> **THE PROBLEM**: Copy out the first line of the listing and every line after it, exactly, until you have copied the line containing "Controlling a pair".

> **INFORMATION SHOWN**:
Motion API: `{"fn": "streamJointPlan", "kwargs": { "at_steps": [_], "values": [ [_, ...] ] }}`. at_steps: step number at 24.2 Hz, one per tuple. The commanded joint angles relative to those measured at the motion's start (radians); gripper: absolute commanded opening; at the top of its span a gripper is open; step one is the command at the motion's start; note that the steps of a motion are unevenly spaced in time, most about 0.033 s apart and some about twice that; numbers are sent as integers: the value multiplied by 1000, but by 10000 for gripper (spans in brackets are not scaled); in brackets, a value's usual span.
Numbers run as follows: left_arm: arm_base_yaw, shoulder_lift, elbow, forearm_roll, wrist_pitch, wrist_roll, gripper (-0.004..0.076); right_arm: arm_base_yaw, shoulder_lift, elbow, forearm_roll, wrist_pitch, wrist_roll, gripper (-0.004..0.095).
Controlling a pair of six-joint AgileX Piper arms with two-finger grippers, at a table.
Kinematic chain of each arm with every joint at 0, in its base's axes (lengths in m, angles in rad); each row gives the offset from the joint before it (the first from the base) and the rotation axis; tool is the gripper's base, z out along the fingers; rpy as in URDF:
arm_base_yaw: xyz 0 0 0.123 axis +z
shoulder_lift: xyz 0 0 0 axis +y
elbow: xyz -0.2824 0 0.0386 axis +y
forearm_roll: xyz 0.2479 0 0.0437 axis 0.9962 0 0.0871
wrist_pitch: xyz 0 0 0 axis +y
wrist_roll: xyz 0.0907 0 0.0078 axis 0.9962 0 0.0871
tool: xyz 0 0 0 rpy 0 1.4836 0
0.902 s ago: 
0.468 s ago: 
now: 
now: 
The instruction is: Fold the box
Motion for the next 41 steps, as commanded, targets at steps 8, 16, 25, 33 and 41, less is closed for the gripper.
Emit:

> **SOLUTION TO THE PROBLEM**:
Motion API: `{"fn": "streamJointPlan", "kwargs": { "at_steps": [_], "values": [ [_, ...] ] }}`. at_steps: step number at 24.2 Hz, one per tuple. The commanded joint angles relative to those measured at the motion's start (radians); gripper: absolute commanded opening; at the top of its span a gripper is open; step one is the command at the motion's start; note that the steps of a motion are unevenly spaced in time, most about 0.033 s apart and some about twice that; numbers are sent as integers: the value multiplied by 1000, but by 10000 for gripper (spans in brackets are not scaled); in brackets, a value's usual span.
Numbers run as follows: left_arm: arm_base_yaw, shoulder_lift, elbow, forearm_roll, wrist_pitch, wrist_roll, gripper (-0.004..0.076); right_arm: arm_base_yaw, shoulder_lift, elbow, forearm_roll, wrist_pitch, wrist_roll, gripper (-0.004..0.095).
Controlling a pair of six-joint AgileX Piper arms with two-finger grippers, at a table.

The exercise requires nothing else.